In my view, the entrepreneur should have zero-tolerance for mediocrity. And this is why: it leads to irrelevance and the eventual loss of your business. Often, this happens subtly because the comfort zone is cozy and with time the warmth paralyses creativity. Mediocrity is a disease. Now, how do you avoid it? There are three simple ways.

Just say no: The motivational speaker, Dr. Mike Murdock, said that, “Whatever you tolerate will grow.” Any leader who allows mediocrity to take root in the organization will have more of it. Like cancer, it spreads. That’s why entrepreneurs should learn to say no to it. Refuse to have it in the quality of your work or in your team. As a leader, it’s your job to help your team create and sustain excellent work. Excellence is the capacity for exceptional quality. To eliminate mediocrity, you must care about producing exceptional quality work. If you don’t care, your team won’t. You have to appreciate the benefits of excellence in business. In a competitive market, your commitment to high quality service cannot be questioned.

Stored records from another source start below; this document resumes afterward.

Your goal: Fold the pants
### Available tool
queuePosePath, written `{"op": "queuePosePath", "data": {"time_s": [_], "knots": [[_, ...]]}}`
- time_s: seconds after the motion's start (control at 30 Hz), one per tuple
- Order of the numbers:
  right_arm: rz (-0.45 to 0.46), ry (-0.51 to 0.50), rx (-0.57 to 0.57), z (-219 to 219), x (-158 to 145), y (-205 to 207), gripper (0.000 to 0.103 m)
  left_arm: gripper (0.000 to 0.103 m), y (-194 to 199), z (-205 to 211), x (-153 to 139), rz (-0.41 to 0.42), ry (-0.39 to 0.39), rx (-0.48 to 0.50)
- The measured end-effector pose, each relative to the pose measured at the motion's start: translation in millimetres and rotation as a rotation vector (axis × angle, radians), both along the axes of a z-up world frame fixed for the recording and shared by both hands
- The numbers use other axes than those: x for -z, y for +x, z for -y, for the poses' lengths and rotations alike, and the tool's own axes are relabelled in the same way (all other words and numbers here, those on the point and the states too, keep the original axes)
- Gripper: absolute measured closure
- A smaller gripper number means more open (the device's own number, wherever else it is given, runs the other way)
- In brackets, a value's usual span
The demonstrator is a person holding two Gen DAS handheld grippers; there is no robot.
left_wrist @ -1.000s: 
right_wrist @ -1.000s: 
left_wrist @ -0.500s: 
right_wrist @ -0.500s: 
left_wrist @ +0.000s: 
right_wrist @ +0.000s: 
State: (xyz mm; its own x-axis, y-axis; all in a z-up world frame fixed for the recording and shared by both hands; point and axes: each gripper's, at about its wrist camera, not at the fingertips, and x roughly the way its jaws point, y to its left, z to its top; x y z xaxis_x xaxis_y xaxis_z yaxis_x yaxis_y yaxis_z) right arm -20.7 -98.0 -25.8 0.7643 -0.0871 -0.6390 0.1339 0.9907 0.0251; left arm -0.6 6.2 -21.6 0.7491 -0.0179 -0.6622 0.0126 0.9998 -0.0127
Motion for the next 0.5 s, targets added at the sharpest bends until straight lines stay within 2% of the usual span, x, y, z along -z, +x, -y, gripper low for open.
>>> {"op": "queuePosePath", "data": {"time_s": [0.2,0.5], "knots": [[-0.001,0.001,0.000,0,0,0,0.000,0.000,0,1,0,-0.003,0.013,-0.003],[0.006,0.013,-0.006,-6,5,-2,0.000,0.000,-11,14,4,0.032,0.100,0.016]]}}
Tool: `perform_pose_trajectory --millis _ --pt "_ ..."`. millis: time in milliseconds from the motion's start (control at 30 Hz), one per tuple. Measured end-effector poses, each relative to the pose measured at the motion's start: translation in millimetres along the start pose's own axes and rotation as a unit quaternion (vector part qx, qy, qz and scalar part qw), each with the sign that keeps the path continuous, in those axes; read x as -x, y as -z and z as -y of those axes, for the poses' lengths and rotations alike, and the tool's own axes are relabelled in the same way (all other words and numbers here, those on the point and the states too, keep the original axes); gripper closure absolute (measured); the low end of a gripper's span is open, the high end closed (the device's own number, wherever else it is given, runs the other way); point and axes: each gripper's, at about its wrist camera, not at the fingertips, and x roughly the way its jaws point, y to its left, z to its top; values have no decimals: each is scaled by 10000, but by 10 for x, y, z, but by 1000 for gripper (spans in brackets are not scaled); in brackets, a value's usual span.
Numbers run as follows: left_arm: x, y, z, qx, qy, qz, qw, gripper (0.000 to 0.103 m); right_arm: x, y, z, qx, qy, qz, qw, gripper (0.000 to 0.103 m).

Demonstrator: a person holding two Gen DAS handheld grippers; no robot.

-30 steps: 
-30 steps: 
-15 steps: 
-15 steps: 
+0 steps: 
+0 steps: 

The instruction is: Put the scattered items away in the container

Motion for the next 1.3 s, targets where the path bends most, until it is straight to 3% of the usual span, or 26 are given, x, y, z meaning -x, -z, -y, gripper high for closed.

Keep raising the bar: To grow in excellence, you have to operate with a measure of dissatisfaction. At each level, you must be curious about the next level. People skilled at producing excellent work constantly ask themselves: how can we do this better? How do we bring more value to our clients? What needs to change for us to attain greater heights? It’s the constant questioning of your current approach in order to serve people better.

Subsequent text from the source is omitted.